**HOW TO COMPLETE THIS TASK**: The first line of the entries through the line bearing "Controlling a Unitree": copy these lines exactly and return nothing else.

....................

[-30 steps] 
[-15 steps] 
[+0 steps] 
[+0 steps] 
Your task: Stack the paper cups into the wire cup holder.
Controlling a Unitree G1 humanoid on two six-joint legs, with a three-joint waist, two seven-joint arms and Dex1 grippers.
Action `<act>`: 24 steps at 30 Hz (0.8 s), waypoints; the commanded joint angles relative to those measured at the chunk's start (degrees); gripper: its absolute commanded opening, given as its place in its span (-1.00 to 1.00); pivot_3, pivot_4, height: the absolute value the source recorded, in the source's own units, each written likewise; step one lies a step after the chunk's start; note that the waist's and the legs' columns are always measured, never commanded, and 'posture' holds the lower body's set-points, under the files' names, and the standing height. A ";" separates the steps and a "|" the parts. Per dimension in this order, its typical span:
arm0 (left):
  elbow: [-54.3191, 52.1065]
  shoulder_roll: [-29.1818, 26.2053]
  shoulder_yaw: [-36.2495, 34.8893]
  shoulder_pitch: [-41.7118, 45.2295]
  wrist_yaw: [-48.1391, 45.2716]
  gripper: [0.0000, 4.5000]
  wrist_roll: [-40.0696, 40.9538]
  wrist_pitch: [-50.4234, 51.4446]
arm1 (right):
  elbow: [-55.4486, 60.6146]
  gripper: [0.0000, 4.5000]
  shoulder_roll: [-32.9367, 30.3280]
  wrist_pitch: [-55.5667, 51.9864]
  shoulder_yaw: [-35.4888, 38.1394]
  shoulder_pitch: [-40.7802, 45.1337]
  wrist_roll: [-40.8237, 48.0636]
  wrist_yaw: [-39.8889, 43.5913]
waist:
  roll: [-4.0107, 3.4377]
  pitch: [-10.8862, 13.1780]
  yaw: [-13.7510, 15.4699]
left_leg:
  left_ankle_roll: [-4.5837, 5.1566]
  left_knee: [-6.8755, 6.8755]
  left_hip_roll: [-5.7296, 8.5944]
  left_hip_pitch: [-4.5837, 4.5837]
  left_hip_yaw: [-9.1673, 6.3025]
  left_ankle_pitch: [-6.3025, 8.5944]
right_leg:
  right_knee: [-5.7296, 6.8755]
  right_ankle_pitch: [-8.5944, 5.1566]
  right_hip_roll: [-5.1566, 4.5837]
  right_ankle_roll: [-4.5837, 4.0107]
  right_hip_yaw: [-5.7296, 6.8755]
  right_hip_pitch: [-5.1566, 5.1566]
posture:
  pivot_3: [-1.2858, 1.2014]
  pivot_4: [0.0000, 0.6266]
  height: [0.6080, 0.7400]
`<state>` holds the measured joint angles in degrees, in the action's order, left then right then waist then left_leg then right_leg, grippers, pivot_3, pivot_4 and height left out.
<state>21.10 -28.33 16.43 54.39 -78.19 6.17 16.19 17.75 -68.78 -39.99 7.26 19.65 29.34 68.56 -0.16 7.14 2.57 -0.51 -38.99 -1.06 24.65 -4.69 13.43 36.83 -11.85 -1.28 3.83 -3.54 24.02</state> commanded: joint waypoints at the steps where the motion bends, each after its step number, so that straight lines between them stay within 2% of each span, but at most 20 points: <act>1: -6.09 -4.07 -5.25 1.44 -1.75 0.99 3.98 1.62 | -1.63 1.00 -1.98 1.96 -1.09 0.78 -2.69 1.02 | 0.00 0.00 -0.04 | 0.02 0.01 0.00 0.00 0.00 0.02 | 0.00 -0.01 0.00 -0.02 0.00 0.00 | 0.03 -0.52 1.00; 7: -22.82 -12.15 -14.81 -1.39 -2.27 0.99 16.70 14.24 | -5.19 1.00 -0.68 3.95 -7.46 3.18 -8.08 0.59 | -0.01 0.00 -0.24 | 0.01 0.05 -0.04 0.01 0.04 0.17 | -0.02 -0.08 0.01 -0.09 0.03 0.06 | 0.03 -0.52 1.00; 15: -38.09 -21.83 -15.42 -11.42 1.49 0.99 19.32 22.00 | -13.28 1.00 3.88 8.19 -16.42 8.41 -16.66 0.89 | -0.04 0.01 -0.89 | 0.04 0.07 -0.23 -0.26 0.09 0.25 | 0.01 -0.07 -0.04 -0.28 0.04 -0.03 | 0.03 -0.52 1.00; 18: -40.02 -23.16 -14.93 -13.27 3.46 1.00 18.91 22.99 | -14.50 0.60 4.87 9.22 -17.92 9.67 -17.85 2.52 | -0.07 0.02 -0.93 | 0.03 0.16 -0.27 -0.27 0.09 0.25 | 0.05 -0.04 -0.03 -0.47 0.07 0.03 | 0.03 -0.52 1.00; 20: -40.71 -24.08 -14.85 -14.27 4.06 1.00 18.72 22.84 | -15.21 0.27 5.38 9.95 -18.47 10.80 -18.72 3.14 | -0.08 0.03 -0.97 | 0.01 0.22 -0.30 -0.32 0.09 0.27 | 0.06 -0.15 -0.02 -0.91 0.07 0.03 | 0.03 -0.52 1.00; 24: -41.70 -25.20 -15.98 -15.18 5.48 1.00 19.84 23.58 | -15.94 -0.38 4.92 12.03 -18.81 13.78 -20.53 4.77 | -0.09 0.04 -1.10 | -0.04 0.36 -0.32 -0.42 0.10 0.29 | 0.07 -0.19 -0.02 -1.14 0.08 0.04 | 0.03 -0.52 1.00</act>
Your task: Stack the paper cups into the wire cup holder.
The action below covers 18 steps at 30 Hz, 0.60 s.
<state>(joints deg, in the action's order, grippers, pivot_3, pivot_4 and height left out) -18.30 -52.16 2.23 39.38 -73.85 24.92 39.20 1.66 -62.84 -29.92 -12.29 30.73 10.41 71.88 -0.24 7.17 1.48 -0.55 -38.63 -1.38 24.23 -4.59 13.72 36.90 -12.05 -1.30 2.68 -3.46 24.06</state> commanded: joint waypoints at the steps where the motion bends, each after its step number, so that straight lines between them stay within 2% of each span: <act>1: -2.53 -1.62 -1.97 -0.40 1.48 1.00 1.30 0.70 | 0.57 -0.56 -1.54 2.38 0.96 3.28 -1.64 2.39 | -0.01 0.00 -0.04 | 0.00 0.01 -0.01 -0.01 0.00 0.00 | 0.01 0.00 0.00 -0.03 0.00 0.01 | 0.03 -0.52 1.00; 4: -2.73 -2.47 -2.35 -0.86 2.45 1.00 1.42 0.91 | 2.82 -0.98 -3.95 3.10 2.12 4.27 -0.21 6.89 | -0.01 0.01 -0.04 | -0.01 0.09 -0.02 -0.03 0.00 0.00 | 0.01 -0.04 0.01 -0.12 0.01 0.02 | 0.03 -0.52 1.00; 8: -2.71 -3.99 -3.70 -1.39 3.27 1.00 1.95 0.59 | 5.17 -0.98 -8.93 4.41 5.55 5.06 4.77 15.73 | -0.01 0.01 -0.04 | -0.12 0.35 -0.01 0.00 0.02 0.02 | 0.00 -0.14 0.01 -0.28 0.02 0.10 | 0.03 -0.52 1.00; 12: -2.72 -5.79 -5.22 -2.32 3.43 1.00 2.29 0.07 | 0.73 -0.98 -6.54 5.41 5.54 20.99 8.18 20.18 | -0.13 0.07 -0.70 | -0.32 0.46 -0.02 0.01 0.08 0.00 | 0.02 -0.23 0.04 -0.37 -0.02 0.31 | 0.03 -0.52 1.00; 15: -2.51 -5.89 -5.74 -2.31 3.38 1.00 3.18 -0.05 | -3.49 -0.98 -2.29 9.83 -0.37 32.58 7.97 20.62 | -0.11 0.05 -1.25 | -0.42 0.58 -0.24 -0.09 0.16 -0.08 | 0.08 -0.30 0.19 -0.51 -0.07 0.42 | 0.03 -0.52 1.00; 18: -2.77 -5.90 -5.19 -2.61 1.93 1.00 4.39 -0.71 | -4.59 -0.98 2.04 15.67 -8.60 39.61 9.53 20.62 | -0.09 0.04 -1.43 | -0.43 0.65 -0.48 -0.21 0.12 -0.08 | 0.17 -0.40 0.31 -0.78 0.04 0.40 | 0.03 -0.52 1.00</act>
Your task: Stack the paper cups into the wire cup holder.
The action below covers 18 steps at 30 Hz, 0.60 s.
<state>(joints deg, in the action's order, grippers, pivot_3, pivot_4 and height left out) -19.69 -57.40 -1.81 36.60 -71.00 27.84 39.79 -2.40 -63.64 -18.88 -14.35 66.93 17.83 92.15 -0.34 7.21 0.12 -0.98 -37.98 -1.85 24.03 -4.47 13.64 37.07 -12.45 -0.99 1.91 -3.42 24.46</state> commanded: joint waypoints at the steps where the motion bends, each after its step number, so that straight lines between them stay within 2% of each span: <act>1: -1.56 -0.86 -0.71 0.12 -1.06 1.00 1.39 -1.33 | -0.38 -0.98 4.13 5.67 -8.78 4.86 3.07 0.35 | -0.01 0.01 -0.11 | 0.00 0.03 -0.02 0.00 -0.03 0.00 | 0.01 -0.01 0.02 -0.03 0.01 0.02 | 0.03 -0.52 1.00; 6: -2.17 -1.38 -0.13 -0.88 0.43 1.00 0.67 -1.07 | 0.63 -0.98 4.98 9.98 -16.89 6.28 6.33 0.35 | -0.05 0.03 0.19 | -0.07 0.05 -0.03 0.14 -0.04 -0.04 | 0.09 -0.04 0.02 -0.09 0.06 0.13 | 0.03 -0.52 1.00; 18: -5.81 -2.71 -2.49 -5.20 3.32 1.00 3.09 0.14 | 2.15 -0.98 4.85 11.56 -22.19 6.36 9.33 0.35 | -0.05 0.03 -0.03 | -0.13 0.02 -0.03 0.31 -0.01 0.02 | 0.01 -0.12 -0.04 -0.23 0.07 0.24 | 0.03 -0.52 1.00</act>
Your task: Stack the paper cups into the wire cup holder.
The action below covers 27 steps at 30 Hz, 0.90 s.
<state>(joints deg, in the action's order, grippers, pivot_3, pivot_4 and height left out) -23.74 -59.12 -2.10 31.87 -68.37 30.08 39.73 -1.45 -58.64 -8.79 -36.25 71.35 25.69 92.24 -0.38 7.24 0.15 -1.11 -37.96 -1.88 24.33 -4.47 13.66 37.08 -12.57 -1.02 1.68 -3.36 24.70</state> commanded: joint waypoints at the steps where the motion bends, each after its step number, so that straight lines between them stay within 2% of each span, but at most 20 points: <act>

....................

**TASK SOLUTION**:
[-30 steps] 
[-15 steps] 
[+0 steps] 
[+0 steps] 
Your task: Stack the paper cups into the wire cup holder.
Controlling a Unitree G1 humanoid on two six-joint legs, with a three-joint waist, two seven-joint arms and Dex1 grippers.

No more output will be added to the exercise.